Provided records START
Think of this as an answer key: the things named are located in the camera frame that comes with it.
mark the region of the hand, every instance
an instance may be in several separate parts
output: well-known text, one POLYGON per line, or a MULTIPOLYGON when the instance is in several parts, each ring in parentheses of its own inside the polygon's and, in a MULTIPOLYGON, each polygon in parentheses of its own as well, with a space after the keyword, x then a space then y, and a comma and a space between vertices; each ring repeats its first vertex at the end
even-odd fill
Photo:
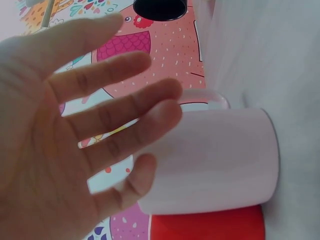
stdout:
Provided records END
=== Task ===
Leave the pictures aside and give every entry above again word for word.

=== Solution ===
Think of this as an answer key: the things named are located in the camera frame that comes with it.
mark the region of the hand, every instance
an instance may be in several separate parts
output: well-known text, one POLYGON per line, or a MULTIPOLYGON when the instance is in several parts, each ring in parentheses of its own inside the polygon's and, in a MULTIPOLYGON, each polygon in parentheses of its own as well, with a space after the keyword, x then a space then y, and a comma and a space between vertices; each ring repeats its first vertex at the end
even-odd fill
Photo:
stdout:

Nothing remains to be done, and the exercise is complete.